Virtually all of the power industry has long since complied with the 2012 standards; as recently as this week, EPA Administrator Andrew Wheeler noted that the existing emissions limits will remain in place. But critics maintained that the coal industry would be quick to seek to roll back the full set of regulations once the statutorily required basis was gone.

They had expected that Murray Energy Corp., the privately owned Ohio-based coal giant that Wheeler once represented as a contract lobbyist, would lead that effort. But Murray, which is also represented by BakerHostetler, is now battling to stay in business amid an industrywide downturn stemming from ultra-low natural gas prices.

Westmoreland, whose origins date back more than 150 years, has also struggled but emerged from bankruptcy last year.
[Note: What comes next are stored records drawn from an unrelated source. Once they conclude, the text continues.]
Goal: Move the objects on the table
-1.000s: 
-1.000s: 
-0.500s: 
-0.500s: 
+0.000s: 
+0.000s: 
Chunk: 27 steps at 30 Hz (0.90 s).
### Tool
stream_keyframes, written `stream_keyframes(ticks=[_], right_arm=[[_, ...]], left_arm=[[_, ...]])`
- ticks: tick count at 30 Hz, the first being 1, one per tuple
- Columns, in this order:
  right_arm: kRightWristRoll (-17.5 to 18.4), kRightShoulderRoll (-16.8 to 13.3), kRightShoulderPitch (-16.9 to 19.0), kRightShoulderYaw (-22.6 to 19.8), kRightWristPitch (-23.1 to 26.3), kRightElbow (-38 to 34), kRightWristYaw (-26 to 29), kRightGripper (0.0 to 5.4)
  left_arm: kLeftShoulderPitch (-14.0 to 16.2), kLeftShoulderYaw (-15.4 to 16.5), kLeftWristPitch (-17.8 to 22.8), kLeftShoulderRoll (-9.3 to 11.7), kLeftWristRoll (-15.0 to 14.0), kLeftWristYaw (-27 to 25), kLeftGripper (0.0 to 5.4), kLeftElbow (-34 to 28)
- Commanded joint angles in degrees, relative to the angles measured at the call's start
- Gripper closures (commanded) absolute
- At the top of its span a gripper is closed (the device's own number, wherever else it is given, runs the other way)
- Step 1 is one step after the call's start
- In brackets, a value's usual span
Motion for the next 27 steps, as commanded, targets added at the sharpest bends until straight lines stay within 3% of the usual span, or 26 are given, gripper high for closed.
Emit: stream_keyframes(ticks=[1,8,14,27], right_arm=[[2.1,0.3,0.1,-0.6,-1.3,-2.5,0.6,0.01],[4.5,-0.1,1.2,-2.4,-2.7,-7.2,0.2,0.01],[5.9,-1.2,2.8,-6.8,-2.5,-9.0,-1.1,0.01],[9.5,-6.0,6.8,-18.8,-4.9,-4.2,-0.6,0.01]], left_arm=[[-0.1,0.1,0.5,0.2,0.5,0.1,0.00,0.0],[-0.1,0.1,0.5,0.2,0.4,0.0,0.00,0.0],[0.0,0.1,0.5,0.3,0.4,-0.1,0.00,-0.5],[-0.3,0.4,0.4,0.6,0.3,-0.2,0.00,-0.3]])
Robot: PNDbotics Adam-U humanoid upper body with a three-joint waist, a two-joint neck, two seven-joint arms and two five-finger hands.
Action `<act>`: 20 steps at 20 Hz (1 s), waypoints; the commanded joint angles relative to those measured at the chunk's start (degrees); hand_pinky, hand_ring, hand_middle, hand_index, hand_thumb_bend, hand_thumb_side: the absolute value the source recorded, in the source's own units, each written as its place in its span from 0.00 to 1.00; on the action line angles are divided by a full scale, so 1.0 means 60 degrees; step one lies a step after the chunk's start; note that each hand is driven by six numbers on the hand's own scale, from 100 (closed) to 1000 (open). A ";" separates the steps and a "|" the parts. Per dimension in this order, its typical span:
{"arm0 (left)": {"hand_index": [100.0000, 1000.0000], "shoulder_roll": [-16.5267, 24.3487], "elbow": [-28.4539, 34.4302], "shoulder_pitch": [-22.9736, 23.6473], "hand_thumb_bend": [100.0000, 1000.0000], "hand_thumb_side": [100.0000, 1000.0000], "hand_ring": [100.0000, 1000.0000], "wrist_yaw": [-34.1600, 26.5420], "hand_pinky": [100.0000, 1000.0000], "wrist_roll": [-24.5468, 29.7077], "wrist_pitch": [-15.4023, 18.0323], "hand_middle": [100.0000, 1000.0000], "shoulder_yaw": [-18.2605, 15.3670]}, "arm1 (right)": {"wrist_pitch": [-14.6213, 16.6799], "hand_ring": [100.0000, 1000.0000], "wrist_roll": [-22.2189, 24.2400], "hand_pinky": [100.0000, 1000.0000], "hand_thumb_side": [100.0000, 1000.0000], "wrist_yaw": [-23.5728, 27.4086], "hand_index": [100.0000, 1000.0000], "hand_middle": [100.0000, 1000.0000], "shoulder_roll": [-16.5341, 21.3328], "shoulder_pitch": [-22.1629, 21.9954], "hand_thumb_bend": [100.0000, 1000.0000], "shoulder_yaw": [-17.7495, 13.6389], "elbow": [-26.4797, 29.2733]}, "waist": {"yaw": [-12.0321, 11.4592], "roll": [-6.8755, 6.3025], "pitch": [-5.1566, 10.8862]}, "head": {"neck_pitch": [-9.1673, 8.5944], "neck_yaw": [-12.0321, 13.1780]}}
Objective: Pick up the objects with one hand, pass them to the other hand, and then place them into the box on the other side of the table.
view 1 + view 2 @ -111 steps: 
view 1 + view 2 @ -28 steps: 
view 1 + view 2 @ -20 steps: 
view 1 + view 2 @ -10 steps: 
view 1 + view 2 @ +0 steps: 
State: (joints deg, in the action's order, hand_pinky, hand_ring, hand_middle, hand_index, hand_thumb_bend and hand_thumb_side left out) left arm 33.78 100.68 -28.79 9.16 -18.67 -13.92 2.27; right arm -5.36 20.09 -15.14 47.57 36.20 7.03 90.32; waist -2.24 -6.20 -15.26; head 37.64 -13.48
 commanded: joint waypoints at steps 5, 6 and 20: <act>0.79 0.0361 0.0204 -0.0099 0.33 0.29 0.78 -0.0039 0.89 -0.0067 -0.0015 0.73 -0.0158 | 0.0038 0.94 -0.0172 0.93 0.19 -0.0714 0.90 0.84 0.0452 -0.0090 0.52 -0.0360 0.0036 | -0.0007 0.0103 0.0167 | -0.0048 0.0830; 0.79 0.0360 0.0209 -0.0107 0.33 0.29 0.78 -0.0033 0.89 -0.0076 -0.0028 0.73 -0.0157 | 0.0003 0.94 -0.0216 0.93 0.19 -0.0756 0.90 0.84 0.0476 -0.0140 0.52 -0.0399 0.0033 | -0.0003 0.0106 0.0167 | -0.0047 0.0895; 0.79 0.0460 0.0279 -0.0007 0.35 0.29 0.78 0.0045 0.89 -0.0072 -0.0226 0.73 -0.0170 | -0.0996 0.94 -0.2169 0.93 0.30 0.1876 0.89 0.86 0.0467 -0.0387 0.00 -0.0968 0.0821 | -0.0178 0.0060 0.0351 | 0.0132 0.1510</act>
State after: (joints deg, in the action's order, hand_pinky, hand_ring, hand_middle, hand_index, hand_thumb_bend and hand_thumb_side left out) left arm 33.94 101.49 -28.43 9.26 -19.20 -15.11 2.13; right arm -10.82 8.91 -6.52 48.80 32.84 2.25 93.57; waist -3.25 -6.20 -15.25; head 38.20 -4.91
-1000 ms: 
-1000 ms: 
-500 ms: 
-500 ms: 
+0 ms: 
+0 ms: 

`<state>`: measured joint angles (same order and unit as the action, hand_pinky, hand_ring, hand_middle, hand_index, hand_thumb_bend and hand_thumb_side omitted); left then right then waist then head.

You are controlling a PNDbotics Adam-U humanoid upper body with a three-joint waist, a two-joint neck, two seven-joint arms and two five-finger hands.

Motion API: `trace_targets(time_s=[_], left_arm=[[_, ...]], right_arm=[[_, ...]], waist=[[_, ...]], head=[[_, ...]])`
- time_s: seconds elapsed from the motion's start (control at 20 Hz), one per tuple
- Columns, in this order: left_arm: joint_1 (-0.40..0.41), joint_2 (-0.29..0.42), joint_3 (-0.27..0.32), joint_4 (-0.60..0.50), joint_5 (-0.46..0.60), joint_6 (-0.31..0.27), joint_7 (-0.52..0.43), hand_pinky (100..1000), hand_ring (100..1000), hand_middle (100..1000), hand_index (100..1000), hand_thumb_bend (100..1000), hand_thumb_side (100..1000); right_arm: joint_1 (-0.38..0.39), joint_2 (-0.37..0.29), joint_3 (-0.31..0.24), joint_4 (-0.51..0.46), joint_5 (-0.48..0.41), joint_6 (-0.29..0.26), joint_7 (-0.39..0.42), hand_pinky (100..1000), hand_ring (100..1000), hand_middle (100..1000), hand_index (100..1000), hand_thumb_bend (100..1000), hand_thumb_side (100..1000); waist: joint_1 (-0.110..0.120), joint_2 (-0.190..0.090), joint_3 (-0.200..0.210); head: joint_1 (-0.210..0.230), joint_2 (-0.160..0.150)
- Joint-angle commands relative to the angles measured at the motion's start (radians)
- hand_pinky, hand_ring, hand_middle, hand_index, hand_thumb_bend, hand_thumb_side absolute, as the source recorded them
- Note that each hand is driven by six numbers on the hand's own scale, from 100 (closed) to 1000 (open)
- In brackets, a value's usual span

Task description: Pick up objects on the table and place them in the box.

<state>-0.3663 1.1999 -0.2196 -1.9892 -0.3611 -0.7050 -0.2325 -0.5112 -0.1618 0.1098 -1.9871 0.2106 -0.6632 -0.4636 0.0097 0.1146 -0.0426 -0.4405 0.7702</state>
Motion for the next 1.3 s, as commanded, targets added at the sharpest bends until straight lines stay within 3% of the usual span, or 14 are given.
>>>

The suit filed today is likely to be the first of many brought in the wake of EPA’s decision; today’s publication of the final rule opens a 60-day window for legal challenges to be brought before the D.C. Circuit.

Jeff Holmstead, a partner at Bracewell LLP, a law and lobbying firm, predicted that the company would have an uphill battle if it argued for full revocation of MATS because the court ruled more than a decade ago on that issue in New Jersey v. EPA.

Even if the panel of current judges who ultimately preside over this new round of litigation disagree with that ruling, they are still bound by that ruling unless the full circuit court or the Supreme Court overrules it, Holmstead said in an email, adding that it is "extremely unlikely" that either would agree to hear the case.

He said, however, that the company could opt against challenging MATS, but instead argue that EPA cannot set new regulations for power plants under Section 112 of the Clean Air Act now that it has scrapped the appropriate and necessary determination. "This is a much better argument," Holmstead said, but he predicted that the circuit court would avoid making a decision "unless and until" EPA in fact attempts to impose new rules.

In comments filed last year on what was then EPA’s proposal, the National Bituminous Coal Group, also a BakerHostetler client, appeared to have the future in mind as it urged the agency to abandon Section 112, which covers industrial sources of hazardous pollutants, in favor of "the flexible, cooperative-federalism approach offered by Section 111" of the act.

Following the 2012 issuance of MATS, "the second war on coal will be fought through battles over particulate matter emissions," the group said in its comments. "Keeping coal power plants under Section 112 leaves this potent field of attack wide open — an opportunity for national uniform control mandates that force dozens of gigawatts to either install new controls or shut down, all in one fell swoop."